INSTRUCTIONS FOR THE TASK:
Omit the pictures and output exactly the lines from the start of the entries through the line containing "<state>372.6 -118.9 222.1".

Collected data entries:

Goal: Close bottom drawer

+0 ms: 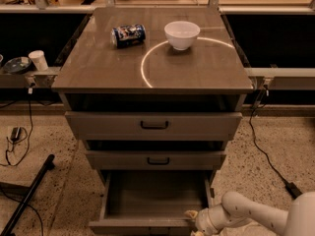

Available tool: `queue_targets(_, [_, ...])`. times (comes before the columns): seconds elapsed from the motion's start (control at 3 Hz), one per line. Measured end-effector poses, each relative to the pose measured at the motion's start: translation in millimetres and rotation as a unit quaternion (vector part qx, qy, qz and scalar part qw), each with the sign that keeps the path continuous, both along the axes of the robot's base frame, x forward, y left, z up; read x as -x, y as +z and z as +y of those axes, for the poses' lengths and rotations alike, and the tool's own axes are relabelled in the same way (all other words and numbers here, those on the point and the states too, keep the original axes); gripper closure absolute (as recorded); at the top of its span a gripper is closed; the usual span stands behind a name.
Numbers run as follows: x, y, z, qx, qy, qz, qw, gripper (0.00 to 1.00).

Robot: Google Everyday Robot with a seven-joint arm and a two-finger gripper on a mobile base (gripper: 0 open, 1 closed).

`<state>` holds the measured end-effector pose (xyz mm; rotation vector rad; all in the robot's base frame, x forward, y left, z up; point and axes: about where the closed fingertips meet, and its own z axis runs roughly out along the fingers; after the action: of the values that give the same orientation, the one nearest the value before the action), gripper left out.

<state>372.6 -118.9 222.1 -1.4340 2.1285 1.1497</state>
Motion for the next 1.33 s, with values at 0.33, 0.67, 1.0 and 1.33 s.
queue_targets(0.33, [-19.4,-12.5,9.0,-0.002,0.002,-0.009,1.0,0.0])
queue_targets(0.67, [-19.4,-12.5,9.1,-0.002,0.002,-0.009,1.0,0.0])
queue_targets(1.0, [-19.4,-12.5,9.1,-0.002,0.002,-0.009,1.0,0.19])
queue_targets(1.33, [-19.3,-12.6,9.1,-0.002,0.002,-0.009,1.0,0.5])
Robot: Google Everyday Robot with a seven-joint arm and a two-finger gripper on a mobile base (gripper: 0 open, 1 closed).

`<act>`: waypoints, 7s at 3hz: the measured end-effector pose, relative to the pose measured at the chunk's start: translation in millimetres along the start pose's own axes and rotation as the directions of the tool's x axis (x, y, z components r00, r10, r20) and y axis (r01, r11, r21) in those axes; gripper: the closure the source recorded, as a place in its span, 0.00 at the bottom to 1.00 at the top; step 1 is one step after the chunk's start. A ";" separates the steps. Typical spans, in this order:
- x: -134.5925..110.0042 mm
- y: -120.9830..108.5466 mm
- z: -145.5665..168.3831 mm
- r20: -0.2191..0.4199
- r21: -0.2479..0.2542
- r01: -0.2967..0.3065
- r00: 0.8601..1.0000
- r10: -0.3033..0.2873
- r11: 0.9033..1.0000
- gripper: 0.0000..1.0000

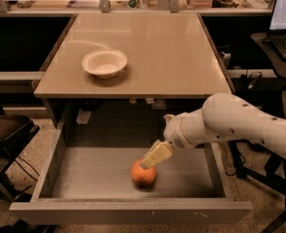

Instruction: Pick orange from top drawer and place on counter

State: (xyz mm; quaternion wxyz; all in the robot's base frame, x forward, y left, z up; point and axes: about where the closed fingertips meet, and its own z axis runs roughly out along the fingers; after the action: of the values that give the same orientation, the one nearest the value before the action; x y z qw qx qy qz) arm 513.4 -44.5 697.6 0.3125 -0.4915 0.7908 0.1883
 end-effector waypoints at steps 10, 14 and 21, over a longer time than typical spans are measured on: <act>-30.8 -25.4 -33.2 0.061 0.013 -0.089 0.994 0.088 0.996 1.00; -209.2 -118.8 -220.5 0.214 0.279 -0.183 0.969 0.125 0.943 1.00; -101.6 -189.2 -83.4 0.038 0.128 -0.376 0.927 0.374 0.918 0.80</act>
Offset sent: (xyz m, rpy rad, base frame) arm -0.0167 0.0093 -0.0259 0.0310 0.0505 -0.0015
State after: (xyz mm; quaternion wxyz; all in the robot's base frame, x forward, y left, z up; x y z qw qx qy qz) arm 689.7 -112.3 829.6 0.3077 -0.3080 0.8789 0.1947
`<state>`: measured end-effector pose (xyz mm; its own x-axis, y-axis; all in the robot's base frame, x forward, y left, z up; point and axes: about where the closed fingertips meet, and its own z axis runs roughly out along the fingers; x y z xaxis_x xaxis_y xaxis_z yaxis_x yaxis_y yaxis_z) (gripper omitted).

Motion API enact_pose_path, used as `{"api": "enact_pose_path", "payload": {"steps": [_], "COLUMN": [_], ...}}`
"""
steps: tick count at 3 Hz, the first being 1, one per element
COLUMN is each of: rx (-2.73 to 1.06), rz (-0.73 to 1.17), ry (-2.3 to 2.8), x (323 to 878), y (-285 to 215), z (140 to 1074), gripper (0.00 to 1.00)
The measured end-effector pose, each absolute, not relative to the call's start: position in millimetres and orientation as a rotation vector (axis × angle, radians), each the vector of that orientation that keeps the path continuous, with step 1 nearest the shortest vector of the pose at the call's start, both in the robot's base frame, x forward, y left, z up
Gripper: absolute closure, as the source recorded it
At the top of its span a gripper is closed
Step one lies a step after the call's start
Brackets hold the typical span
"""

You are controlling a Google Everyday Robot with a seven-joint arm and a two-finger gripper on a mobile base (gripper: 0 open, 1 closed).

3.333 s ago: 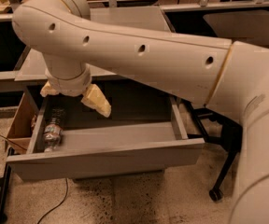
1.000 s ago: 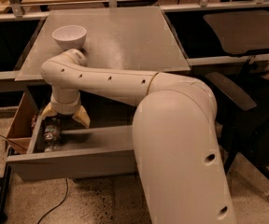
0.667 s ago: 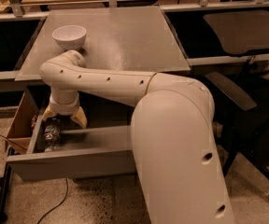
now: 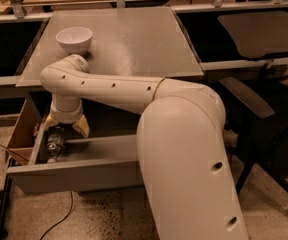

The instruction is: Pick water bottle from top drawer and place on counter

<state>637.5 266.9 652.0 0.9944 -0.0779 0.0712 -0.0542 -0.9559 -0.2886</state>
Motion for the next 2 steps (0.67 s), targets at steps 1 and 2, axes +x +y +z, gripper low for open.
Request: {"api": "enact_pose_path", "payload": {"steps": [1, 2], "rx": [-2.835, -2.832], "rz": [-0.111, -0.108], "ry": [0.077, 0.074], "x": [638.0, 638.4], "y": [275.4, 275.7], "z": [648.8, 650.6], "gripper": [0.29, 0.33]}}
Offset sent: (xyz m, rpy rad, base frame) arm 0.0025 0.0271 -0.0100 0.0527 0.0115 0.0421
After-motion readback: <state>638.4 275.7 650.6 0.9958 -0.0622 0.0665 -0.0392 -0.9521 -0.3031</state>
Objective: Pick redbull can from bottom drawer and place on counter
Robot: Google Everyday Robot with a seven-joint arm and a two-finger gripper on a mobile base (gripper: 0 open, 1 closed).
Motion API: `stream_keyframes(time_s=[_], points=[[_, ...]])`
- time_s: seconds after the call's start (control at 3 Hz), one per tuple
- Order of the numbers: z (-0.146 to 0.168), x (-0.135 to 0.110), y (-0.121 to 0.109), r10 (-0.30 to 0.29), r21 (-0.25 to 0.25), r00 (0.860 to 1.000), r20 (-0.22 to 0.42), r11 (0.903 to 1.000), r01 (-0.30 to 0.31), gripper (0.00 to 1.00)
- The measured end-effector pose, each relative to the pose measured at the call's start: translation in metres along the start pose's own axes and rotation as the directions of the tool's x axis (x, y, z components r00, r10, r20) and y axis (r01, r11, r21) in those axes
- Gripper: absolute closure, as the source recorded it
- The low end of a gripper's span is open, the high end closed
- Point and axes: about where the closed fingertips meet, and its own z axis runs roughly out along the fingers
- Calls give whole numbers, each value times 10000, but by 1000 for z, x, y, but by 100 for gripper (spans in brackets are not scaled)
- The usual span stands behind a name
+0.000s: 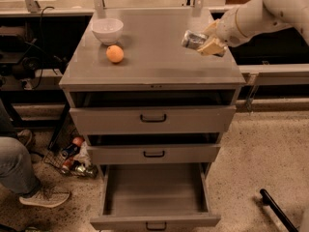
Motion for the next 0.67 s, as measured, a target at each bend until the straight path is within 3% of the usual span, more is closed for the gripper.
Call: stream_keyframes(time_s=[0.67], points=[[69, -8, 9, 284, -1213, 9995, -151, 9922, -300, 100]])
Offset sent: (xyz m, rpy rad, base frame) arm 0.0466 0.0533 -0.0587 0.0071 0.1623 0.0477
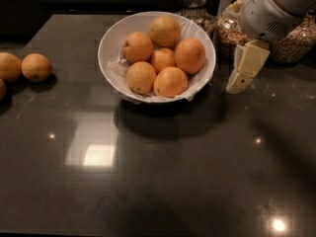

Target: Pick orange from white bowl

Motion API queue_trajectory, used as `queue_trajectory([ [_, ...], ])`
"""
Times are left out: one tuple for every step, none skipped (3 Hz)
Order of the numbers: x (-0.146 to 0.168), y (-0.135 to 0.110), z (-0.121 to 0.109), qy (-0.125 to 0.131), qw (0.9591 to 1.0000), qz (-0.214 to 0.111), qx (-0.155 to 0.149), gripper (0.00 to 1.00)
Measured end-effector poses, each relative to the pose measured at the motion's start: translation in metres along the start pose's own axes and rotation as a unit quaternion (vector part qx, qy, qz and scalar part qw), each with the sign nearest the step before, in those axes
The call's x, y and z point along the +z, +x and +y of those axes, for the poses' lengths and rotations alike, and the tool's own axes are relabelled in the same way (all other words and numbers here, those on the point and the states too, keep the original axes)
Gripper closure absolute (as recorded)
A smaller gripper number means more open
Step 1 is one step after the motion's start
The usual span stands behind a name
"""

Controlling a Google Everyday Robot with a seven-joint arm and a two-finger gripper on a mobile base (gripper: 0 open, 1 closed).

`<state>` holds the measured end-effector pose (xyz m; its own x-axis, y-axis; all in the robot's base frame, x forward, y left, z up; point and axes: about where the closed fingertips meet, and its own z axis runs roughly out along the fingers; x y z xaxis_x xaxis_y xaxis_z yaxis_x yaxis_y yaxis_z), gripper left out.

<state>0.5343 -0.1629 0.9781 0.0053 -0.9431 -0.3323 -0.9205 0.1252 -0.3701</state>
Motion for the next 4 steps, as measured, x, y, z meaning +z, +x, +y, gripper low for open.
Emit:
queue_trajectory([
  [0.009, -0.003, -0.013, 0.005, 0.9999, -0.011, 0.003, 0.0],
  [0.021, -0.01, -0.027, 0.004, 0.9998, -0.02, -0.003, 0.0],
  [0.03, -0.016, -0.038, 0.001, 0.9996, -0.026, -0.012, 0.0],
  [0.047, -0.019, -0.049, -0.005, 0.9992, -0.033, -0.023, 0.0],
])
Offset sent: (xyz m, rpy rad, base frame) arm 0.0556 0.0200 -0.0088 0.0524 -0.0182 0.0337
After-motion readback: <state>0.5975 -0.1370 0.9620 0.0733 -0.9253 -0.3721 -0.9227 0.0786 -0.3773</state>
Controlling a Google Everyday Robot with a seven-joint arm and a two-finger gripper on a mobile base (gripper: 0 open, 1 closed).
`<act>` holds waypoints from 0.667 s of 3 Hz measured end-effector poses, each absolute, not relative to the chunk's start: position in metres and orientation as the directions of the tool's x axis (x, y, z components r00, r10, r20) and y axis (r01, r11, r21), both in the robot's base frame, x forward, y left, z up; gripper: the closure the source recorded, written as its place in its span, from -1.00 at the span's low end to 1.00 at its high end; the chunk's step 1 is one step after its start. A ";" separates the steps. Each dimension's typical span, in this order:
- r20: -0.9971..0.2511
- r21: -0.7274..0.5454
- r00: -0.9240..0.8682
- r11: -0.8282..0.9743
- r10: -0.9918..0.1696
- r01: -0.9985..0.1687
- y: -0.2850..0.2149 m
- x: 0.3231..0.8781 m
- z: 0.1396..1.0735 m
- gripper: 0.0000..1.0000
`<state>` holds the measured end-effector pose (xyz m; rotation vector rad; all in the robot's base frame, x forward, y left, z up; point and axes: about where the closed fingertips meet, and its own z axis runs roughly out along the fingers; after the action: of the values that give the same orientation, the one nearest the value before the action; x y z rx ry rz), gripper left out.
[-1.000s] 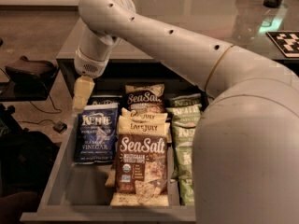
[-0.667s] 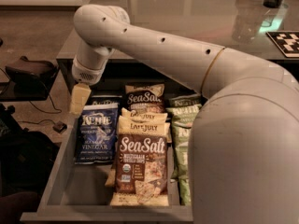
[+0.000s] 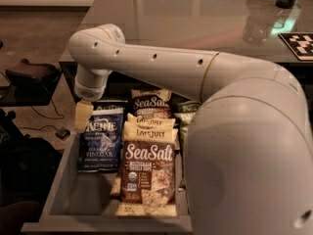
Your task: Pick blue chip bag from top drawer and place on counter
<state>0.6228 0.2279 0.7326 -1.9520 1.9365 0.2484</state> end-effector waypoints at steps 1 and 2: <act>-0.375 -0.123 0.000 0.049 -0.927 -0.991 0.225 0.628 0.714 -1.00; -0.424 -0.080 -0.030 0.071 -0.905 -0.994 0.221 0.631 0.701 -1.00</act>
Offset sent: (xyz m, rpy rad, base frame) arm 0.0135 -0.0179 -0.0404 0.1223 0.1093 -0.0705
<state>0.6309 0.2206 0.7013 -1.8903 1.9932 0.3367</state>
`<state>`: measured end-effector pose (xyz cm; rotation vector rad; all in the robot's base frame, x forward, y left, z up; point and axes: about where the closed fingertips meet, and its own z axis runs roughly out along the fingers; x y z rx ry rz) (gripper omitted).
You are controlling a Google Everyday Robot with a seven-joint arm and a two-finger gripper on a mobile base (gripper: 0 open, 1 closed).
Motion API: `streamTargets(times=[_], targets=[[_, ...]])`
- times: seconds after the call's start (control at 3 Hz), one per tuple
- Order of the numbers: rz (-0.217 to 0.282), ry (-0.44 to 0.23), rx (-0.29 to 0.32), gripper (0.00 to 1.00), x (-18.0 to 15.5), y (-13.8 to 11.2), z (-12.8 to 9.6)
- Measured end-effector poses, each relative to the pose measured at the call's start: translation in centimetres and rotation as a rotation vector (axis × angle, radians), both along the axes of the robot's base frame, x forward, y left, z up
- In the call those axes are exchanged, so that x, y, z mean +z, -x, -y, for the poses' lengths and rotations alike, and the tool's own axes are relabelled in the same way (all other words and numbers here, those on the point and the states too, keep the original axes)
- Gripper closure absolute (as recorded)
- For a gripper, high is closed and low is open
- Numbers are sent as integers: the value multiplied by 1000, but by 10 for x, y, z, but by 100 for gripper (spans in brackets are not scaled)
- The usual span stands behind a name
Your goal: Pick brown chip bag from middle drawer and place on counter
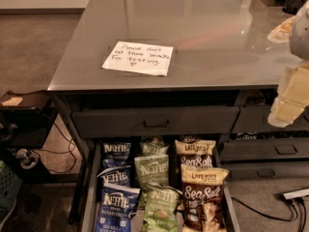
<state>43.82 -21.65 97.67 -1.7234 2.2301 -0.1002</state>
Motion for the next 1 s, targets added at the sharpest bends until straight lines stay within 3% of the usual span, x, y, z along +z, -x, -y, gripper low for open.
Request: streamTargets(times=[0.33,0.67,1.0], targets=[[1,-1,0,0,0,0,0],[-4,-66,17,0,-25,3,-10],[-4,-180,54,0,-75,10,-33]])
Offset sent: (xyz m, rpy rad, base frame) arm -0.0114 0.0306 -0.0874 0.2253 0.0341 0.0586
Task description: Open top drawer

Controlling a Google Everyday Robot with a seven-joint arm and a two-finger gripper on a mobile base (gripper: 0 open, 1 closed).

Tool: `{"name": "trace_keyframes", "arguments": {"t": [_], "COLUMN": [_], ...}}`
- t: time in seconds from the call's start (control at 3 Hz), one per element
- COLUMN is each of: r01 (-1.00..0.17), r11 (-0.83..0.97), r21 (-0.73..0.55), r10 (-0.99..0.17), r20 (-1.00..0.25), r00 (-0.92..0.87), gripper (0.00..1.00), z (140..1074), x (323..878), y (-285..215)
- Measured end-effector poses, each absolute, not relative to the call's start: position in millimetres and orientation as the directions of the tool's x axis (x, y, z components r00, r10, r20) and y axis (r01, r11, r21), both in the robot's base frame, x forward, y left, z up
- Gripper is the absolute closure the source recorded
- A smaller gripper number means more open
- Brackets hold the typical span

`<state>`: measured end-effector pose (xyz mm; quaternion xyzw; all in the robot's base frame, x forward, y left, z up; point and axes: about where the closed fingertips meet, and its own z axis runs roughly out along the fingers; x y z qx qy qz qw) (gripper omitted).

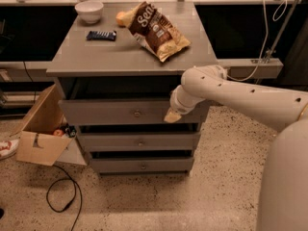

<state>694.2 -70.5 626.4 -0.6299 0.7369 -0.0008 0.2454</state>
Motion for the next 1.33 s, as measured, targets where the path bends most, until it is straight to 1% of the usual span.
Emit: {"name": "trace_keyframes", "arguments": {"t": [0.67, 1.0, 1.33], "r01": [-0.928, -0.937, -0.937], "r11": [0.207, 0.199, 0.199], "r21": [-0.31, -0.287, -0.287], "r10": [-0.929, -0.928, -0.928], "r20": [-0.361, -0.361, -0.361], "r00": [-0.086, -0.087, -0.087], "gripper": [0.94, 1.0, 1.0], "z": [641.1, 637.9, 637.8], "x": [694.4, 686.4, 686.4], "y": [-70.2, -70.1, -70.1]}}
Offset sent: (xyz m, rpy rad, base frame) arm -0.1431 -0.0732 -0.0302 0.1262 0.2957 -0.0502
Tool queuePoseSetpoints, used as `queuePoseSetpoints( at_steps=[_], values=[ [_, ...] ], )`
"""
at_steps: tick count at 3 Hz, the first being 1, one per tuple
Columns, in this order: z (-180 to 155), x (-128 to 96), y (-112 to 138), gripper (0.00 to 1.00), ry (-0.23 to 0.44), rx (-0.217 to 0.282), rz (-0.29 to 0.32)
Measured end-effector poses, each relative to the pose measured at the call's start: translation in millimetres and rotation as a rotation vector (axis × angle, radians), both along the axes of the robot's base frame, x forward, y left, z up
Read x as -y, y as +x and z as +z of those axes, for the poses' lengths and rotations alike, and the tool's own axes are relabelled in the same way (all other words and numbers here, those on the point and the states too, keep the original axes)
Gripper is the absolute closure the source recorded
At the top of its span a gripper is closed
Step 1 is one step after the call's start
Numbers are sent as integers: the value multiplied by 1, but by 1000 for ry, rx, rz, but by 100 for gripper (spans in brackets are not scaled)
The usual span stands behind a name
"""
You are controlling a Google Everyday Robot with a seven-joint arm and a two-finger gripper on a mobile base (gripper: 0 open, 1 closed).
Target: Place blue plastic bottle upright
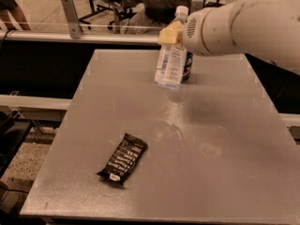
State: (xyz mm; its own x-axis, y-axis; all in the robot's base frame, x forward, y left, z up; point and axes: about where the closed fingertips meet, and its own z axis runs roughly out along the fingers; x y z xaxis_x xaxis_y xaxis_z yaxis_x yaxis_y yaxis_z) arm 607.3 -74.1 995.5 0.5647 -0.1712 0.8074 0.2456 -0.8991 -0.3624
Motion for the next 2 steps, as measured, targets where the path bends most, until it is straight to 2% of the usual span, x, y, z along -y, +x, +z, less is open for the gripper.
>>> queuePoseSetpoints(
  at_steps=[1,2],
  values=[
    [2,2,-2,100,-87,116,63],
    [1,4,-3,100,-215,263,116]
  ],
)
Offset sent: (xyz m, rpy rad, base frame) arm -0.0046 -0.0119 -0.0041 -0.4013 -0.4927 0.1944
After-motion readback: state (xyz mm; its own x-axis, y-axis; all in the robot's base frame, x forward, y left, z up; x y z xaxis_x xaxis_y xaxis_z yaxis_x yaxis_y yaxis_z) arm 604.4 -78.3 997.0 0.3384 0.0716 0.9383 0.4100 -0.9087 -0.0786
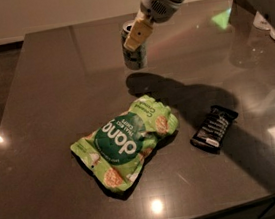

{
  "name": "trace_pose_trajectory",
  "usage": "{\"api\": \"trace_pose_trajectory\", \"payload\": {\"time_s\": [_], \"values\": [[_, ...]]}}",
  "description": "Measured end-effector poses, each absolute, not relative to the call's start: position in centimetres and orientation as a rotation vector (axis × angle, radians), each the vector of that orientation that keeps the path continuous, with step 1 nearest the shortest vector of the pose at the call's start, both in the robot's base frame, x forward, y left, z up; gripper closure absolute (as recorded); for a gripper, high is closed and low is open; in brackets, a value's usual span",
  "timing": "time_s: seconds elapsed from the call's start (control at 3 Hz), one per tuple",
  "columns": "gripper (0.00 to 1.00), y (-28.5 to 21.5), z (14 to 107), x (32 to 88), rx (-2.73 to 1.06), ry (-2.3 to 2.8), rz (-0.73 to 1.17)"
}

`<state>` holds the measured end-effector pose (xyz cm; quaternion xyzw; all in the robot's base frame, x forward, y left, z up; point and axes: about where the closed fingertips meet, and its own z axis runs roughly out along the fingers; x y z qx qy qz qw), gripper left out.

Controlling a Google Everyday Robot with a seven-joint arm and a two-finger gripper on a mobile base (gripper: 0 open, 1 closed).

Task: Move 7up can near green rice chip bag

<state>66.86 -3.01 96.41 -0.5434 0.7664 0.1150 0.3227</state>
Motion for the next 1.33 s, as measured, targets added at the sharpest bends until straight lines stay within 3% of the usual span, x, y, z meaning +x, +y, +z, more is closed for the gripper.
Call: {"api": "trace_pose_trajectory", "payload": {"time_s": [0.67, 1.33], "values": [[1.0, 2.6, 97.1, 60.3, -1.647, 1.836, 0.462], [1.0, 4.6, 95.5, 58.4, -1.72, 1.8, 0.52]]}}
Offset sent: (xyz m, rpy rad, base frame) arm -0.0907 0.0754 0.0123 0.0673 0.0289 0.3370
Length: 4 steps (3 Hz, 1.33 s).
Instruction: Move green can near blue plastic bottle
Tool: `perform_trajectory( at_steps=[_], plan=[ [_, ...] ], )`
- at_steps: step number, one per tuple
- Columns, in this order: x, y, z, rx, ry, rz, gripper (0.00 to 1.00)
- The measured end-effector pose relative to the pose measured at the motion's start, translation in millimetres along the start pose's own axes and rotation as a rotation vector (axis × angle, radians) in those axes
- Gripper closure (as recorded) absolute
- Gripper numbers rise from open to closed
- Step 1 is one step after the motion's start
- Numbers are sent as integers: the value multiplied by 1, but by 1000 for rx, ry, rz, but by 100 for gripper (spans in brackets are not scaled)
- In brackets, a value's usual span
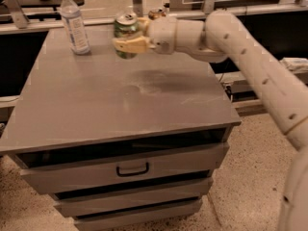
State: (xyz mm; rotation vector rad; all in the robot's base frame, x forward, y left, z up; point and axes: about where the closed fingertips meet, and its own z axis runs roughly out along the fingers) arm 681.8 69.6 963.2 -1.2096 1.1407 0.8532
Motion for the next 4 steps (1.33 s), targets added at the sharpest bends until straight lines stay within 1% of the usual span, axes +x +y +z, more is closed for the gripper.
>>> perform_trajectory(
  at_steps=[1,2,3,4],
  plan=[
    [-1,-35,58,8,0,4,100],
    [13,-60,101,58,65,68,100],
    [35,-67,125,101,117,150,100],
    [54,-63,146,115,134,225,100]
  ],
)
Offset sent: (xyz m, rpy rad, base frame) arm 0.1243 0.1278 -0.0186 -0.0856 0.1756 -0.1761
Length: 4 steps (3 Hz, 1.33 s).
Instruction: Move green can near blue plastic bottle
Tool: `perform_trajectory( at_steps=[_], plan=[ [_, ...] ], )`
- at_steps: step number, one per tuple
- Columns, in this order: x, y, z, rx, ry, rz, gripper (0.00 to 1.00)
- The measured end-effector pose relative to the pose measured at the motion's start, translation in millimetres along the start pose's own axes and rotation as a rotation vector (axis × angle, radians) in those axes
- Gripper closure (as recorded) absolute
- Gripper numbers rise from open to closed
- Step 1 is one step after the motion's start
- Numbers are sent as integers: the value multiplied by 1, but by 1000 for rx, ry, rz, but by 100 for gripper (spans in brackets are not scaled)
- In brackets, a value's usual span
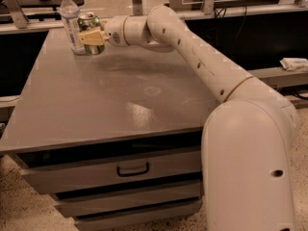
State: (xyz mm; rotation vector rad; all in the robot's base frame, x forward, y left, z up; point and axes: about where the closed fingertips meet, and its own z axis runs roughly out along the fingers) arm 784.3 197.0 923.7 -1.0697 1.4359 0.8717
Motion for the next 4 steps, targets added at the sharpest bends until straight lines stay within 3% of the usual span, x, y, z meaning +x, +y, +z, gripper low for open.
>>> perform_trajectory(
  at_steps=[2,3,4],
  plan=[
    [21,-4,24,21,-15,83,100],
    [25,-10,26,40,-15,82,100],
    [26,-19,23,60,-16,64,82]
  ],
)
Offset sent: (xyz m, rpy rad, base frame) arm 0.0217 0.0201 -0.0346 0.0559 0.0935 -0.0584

EXERCISE SOLUTION:
Goal: Close bottom drawer

+0 ms: 

Available tool: `queue_targets(_, [_, ...])`. times (comes before the columns): seconds elapsed from the motion's start (control at 3 Hz), one per line. Measured end-effector poses, each relative to the pose measured at the motion's start: translation in millimetres and rotation as a unit quaternion (vector part qx, qy, qz and scalar part qw), each with the sign that keeps the path continuous, both along the axes of the robot's base frame, x forward, y left, z up; read x as -x, y as +z and z as +y of those axes, for the poses' lengths and rotations alike, and the tool's own axes are relabelled in the same way (all other words and numbers here, those on the point and the states too, keep the original axes); gripper closure absolute (as recorded); at the top of its span a gripper is closed; the usual span stands behind a name.
Numbers run as follows: x, y, z, qx, qy, qz, qw, gripper (0.00 to 1.00).

Robot: Google Everyday Robot with a seven-joint arm and a two-finger gripper on a mobile base (gripper: 0 open, 1 closed).

`<state>` holds the measured end-effector pose (xyz mm; rotation vector rad; all in the robot's base frame, x forward, y left, z up; point and axes: about where the closed fingertips meet, and its own z axis runs roughly out along the fingers; after the action: of the values that give the same orientation, the one nearest the value before the action), gripper left out.

<state>372.6 -118.9 222.1 -1.4340 2.1285 1.1497</state>

That finishes the answer to the exercise.